April 27, 2011
Life has left me wanting lately. Wanting more than I can really process. Wanting more than, in all honesty, I think I should or can have...
Wanting to do something I love every day instead of something that I have to do to supports us.
Wanting to know exactly what that would be.
Wanting the opportunity to find out.
Wanting my stupid body to work like it's supposed to.
Wanting to feel victorious over my weight issues instead of always, always defeated.
Wanting to know what it's like to have control over the size of my family.
Wanting to know what it feels like to have a baby nestled safely inside me.
Wanting more time with my sweet girl.
Wanting to be there with her for every spin, every jump, every giggle.
Wanting to be there with her to kiss every boo-boo all better, to soothe every upset.
Wanting not to feel so exhausted and beaten down all the time.
Wanting desperately to take away the heartache that a dear blog friend is dealing with due to a recent, terrible loss.
Wanting to be closer so I could offer her and her family more than just moral support. (xoxox J, J & I)

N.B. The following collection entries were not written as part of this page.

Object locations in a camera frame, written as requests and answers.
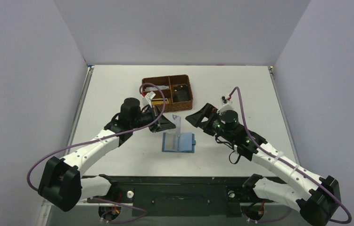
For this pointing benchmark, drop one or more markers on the black items in basket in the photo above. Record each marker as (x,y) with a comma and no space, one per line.
(181,93)

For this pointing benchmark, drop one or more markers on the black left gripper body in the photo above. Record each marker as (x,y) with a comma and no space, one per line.
(155,119)

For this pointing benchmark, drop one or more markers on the gold card in basket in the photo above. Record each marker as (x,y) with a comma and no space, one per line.
(159,101)

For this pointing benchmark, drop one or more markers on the blue leather card holder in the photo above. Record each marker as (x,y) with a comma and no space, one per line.
(181,143)

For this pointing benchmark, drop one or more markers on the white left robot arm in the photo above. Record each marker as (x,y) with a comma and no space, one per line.
(62,181)

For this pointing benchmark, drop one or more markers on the silver cards in basket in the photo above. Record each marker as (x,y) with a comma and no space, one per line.
(161,87)

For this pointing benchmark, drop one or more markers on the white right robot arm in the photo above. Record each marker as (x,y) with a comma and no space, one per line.
(316,198)

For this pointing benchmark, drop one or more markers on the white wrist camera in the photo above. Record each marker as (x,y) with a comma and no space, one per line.
(224,108)
(148,97)

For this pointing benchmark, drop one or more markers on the brown woven divided basket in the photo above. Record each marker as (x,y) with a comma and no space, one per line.
(171,81)

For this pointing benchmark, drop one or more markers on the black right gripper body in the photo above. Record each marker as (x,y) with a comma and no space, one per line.
(208,115)

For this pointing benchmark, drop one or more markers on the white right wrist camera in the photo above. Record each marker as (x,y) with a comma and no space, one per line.
(224,108)

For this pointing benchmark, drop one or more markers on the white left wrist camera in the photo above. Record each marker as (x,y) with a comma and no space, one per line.
(148,97)

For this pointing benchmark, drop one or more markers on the aluminium frame rail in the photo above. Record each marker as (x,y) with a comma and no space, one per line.
(119,193)

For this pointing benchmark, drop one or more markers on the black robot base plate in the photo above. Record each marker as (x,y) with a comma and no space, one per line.
(185,208)

Wanting to feel joyful and passionate about my life instead of resigned to trudge through another day.
And there's so much more. So much more that I want, that I long for, that I dream and think and wish for. I am hating that my life is primarily wanting with wonderful moments of contentment thrown in. It should be the other way around. And I feel so ungrateful to want so much when I have so much already. I have more than so many people and I cherish it all, but...there's always that damn wanting.